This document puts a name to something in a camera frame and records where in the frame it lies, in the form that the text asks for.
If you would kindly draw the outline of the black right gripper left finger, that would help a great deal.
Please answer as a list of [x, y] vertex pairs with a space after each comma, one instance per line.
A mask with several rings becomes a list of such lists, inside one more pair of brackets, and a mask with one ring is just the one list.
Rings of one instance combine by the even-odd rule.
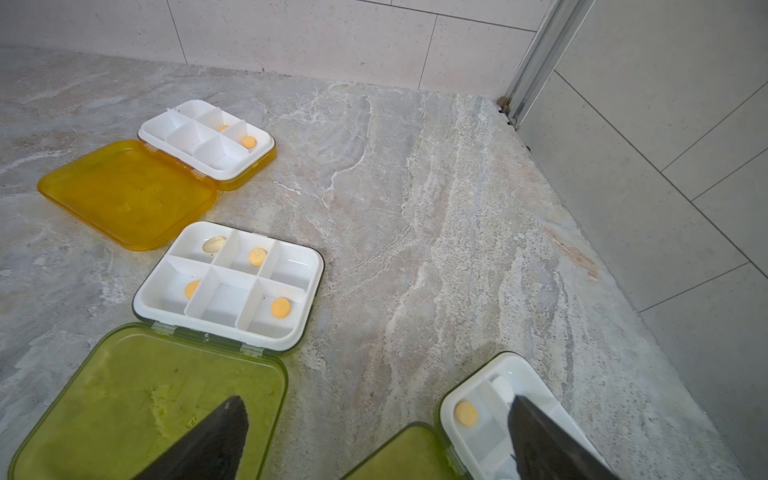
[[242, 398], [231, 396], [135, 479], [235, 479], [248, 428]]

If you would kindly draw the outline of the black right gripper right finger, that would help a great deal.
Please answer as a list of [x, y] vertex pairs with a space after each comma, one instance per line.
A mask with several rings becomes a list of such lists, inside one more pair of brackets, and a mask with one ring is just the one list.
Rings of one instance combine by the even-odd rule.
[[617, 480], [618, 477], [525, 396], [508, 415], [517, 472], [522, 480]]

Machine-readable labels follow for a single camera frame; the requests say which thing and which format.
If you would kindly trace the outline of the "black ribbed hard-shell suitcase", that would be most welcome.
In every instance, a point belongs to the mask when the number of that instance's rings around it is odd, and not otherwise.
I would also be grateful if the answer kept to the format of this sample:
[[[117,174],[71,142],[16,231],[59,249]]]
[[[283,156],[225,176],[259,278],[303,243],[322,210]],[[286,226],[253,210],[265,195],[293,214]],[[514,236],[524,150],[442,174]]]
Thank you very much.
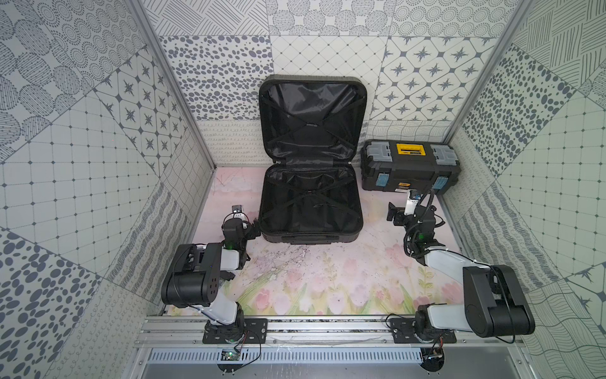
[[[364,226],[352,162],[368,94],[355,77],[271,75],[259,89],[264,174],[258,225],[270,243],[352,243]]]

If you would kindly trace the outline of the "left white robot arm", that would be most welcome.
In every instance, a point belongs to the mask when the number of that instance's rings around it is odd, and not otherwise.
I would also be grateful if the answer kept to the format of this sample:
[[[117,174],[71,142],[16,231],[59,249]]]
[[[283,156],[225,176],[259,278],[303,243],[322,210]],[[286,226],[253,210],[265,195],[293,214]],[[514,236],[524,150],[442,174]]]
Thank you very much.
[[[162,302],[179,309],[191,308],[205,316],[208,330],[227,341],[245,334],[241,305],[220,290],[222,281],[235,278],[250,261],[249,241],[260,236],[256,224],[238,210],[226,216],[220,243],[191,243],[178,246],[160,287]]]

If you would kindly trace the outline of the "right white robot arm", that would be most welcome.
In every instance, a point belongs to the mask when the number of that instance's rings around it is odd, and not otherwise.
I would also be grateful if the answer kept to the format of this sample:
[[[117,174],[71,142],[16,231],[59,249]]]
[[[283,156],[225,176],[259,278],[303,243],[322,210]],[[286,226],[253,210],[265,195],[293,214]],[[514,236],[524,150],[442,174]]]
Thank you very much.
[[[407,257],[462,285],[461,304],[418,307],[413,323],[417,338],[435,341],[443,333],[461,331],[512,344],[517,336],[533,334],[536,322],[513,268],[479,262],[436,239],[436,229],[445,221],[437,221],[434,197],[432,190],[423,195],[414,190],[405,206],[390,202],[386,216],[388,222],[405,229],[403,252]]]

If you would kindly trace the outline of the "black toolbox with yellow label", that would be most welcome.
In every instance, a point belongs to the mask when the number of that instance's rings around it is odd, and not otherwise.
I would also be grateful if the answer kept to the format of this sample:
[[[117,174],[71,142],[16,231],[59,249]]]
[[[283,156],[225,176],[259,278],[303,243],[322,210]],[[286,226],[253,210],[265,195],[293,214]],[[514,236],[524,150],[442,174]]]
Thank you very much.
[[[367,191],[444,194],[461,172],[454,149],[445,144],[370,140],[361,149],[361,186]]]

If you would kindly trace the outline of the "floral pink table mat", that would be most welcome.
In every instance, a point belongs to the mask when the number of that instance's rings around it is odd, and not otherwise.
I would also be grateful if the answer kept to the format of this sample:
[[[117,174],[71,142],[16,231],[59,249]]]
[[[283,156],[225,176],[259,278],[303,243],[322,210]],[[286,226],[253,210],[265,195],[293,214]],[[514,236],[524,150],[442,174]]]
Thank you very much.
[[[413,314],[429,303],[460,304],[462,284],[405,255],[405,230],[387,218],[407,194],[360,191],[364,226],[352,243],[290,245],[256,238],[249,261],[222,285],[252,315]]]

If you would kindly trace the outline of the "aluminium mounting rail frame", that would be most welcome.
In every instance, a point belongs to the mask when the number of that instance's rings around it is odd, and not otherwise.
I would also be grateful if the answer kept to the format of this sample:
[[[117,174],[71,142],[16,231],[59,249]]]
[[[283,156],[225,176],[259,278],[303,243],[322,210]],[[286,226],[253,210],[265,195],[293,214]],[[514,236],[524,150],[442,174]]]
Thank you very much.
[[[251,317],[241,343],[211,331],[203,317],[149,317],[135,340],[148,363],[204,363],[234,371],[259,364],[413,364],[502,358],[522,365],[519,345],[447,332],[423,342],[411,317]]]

+++

### WORK REQUEST
Full transcription without images: please go through the records and repeat them exactly.

### REPLY TO THE TASK
This document puts a name to something in a camera frame and records where in the frame it lies, in the form that the text asks for.
If you would kindly draw the outline of the black right gripper left finger, that would help a great deal.
Please answer as a list of [x, y] vertex pairs with a space after each comma, one instance per line.
A mask with several rings becomes a list of such lists, inside one more pair of brackets, and a mask with one ring is just the one list.
Rings of one instance combine by the even-odd rule.
[[242, 398], [231, 396], [135, 479], [235, 479], [248, 428]]

If you would kindly draw the outline of the black right gripper right finger, that would help a great deal.
Please answer as a list of [x, y] vertex pairs with a space after each comma, one instance per line.
A mask with several rings becomes a list of such lists, inside one more pair of brackets, and a mask with one ring is just the one list.
Rings of one instance combine by the even-odd rule.
[[617, 480], [618, 477], [525, 396], [508, 415], [517, 472], [522, 480]]

Machine-readable labels follow for a single camera frame; the requests say which thing and which format.
If you would kindly trace the outline of the "black ribbed hard-shell suitcase", that would be most welcome.
In every instance, a point belongs to the mask when the number of that instance's rings around it is odd, and not otherwise.
I would also be grateful if the answer kept to the format of this sample:
[[[117,174],[71,142],[16,231],[59,249]]]
[[[283,156],[225,176],[259,278],[303,243],[322,210]],[[286,226],[253,210],[265,195],[293,214]],[[514,236],[524,150],[442,174]]]
Thank you very much.
[[[364,226],[352,162],[368,94],[355,77],[271,75],[259,89],[264,174],[258,225],[270,243],[352,243]]]

If you would kindly trace the outline of the "left white robot arm", that would be most welcome.
In every instance, a point belongs to the mask when the number of that instance's rings around it is odd, and not otherwise.
I would also be grateful if the answer kept to the format of this sample:
[[[117,174],[71,142],[16,231],[59,249]]]
[[[283,156],[225,176],[259,278],[303,243],[322,210]],[[286,226],[253,210],[265,195],[293,214]],[[514,236],[524,150],[442,174]]]
Thank you very much.
[[[162,302],[179,309],[191,308],[205,316],[208,330],[227,341],[245,334],[241,305],[220,290],[222,281],[235,278],[250,261],[249,241],[260,236],[256,224],[238,210],[226,216],[220,243],[191,243],[178,246],[160,287]]]

If you would kindly trace the outline of the "right white robot arm", that would be most welcome.
In every instance, a point belongs to the mask when the number of that instance's rings around it is odd, and not otherwise.
I would also be grateful if the answer kept to the format of this sample:
[[[117,174],[71,142],[16,231],[59,249]]]
[[[283,156],[225,176],[259,278],[303,243],[322,210]],[[286,226],[253,210],[265,195],[293,214]],[[514,236],[524,150],[442,174]]]
Thank you very much.
[[[407,257],[462,285],[461,304],[418,307],[413,323],[417,338],[435,341],[443,333],[461,331],[512,344],[517,336],[533,334],[536,322],[513,268],[479,262],[436,239],[436,229],[445,221],[437,221],[434,197],[432,190],[423,195],[414,190],[405,206],[390,202],[386,216],[388,222],[405,229],[403,252]]]

If you would kindly trace the outline of the "black toolbox with yellow label", that would be most welcome.
In every instance, a point belongs to the mask when the number of that instance's rings around it is odd, and not otherwise.
I would also be grateful if the answer kept to the format of this sample:
[[[117,174],[71,142],[16,231],[59,249]]]
[[[283,156],[225,176],[259,278],[303,243],[322,210]],[[286,226],[253,210],[265,195],[293,214]],[[514,236],[524,150],[442,174]]]
Thank you very much.
[[[367,191],[444,194],[461,172],[454,149],[445,144],[370,140],[361,149],[361,186]]]

If you would kindly trace the outline of the "floral pink table mat", that would be most welcome.
In every instance, a point belongs to the mask when the number of that instance's rings around it is odd, and not otherwise.
I would also be grateful if the answer kept to the format of this sample:
[[[117,174],[71,142],[16,231],[59,249]]]
[[[283,156],[225,176],[259,278],[303,243],[322,210]],[[286,226],[253,210],[265,195],[293,214]],[[514,236],[524,150],[442,174]]]
Thank you very much.
[[[413,314],[429,303],[460,304],[462,284],[405,255],[405,230],[387,218],[407,194],[360,191],[364,226],[352,243],[290,245],[256,238],[249,261],[222,285],[252,315]]]

If you would kindly trace the outline of the "aluminium mounting rail frame", that would be most welcome.
In every instance, a point belongs to the mask when the number of that instance's rings around it is odd, and not otherwise.
I would also be grateful if the answer kept to the format of this sample:
[[[117,174],[71,142],[16,231],[59,249]]]
[[[283,156],[225,176],[259,278],[303,243],[322,210]],[[286,226],[253,210],[265,195],[293,214]],[[514,236],[524,150],[442,174]]]
Thank you very much.
[[[251,317],[241,343],[211,331],[203,317],[149,317],[135,340],[148,363],[204,363],[234,371],[259,364],[413,364],[502,358],[522,365],[519,345],[447,332],[423,342],[411,317]]]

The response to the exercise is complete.